Re-utilization of germinal centers in multiple PP results in highly synchronized, oligoclonal and affinity matured gut IgA responses

Whereas recent studies have pointed to multi-centered and diverse gut IgA responses to the microbiota, little information is available on IgA responses following oral immunization with T cell-dependent antigens. Here we have addressed how gut IgA responses develop using a novel approach where NP-hapten was conjugated to cholera toxin (CT), which allowed us to follow, at the molecular level, the site of initiation, expansion, differentiation and distribution of a specific IgA B cell response. Clonal relationships and affinity maturation of specific IgA cells at gut inductive and effector sites were investigated. Unexpectedly, we found gut IgA B cell responses to be oligoclonal and dominated by high affinity maturation. Extensive lineage trees of gut NP-specific IgA cells were generated, revealing strong clonal relationships throughout the entire gut mucosal immune system.

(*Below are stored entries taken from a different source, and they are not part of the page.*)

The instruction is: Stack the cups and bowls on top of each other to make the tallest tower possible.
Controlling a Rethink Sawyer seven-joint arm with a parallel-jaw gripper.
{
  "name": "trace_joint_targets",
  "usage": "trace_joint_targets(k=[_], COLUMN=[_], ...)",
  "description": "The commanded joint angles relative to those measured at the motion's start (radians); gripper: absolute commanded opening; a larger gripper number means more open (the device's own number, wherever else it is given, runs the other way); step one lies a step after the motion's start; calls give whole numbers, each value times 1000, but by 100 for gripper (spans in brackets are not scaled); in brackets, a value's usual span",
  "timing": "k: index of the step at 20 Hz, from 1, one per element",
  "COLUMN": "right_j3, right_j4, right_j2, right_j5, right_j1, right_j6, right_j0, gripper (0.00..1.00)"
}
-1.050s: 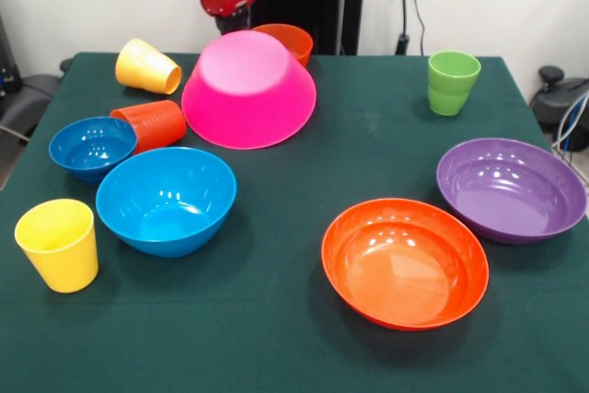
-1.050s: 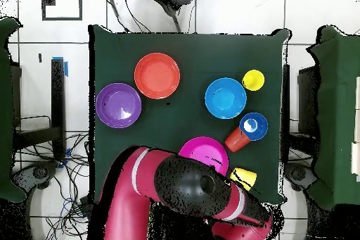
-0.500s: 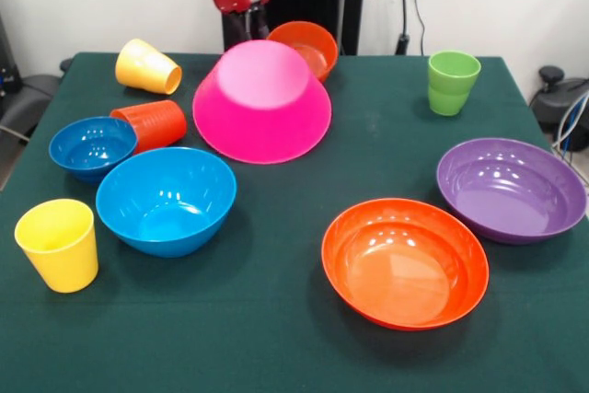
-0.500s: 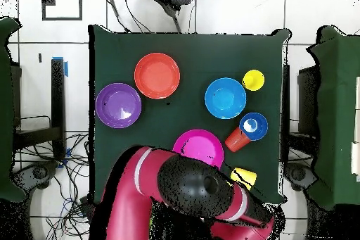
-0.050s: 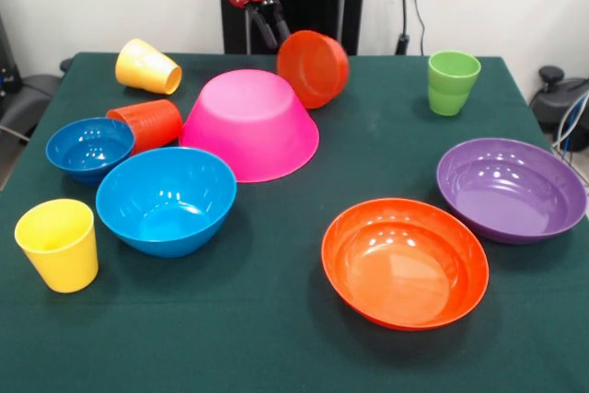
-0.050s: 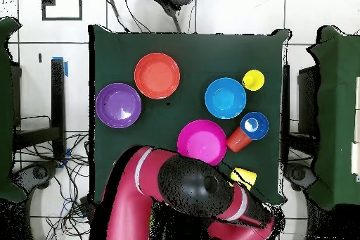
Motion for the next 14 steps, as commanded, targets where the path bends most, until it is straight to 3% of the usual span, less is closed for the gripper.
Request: trace_joint_targets(k=[1, 9, 14], right_j3=[-138, -145, -136], right_j4=[132, 222, 254], right_j2=[107, 78, 51], right_j5=[-9, -37, 1], right_j1=[95, 139, 139], right_j6=[-369, -375, -312], right_j0=[29, 62, 114], gripper=[100, 100, 100])
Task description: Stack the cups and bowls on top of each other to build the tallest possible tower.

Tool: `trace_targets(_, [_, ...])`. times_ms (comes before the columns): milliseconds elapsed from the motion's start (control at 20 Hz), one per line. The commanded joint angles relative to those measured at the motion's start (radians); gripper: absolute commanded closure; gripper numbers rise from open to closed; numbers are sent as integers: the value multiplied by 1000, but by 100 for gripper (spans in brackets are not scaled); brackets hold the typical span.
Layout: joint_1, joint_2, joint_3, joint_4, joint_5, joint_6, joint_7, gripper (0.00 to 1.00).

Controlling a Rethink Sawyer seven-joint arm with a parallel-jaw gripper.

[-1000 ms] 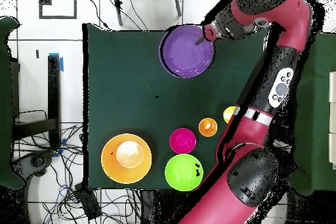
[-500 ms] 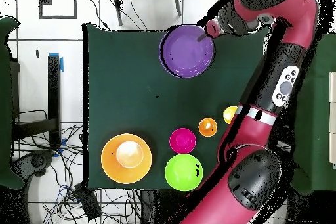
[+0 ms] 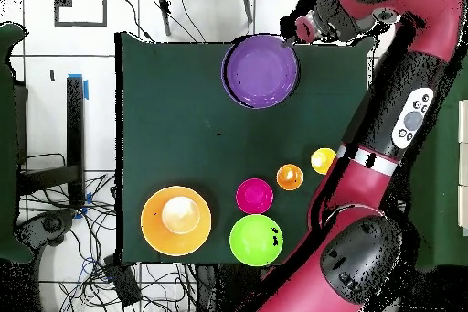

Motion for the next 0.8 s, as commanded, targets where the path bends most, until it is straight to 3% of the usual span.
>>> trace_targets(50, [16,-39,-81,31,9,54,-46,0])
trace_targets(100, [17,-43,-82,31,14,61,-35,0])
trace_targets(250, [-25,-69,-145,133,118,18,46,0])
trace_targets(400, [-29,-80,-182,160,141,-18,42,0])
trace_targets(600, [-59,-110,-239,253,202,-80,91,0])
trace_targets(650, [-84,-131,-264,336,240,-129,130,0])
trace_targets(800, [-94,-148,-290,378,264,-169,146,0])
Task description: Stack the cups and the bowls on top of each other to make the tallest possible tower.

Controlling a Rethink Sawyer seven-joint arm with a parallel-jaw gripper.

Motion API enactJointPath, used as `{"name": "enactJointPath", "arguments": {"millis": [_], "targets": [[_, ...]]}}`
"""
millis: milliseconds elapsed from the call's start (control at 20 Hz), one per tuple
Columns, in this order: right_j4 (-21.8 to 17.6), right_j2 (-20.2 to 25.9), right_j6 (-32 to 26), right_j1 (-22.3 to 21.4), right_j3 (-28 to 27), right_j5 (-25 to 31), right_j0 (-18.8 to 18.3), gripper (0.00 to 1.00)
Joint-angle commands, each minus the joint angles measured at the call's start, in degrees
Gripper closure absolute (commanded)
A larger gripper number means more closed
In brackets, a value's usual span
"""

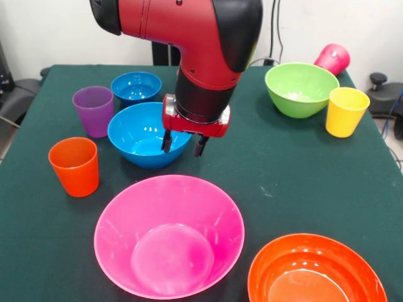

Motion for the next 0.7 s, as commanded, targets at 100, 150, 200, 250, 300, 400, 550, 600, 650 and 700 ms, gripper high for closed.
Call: {"name": "enactJointPath", "arguments": {"millis": [100, 150, 200, 250, 300, 400, 550, 600, 650, 700], "targets": [[-2.29, 4.62, -3.92, -0.42, -1.89, 1.85, -0.12, 0.0], [-2.27, 4.64, -4.03, -0.49, -1.94, 2.04, -0.14, 0.0], [-2.3, 4.67, -4.17, -0.27, -2.3, 2.24, -0.16, 0.0], [-2.34, 4.68, -4.31, -0.21, -2.42, 2.3, -0.23, 0.0], [-2.33, 4.62, -4.21, -0.33, -2.35, 2.3, -0.2, 0.0], [-2.41, 4.57, -4.19, -0.45, -2.17, 2.1, -0.16, 0.0], [-2.4, 4.79, -4.43, -0.43, -2.14, 1.89, -0.21, 0.0], [-2.4, 4.93, -4.48, -0.55, -2.0, 1.41, -0.28, 0.0], [-2.41, 4.98, -4.46, -0.67, -1.84, 1.01, -0.35, 0.0], [-2.51, 5.0, -4.68, -0.7, -1.83, 0.95, -0.43, 0.0]]}}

Thus, clonally related IgA cells were found in Peyer's patches, mesenteric lymph nodes and the small and large intestine, suggesting an effective expansion and selection process. This was achieved through synchronization of multiple PP hosting the same high affinity B cell clones. Adoptive transfer experiments showed that this was possible through re-utilization of already existing germinal centers (GC) in multiple PP by previously activated GC GL7+ B cells. The re-utilization required that oral antigen was given prior to cell transfer.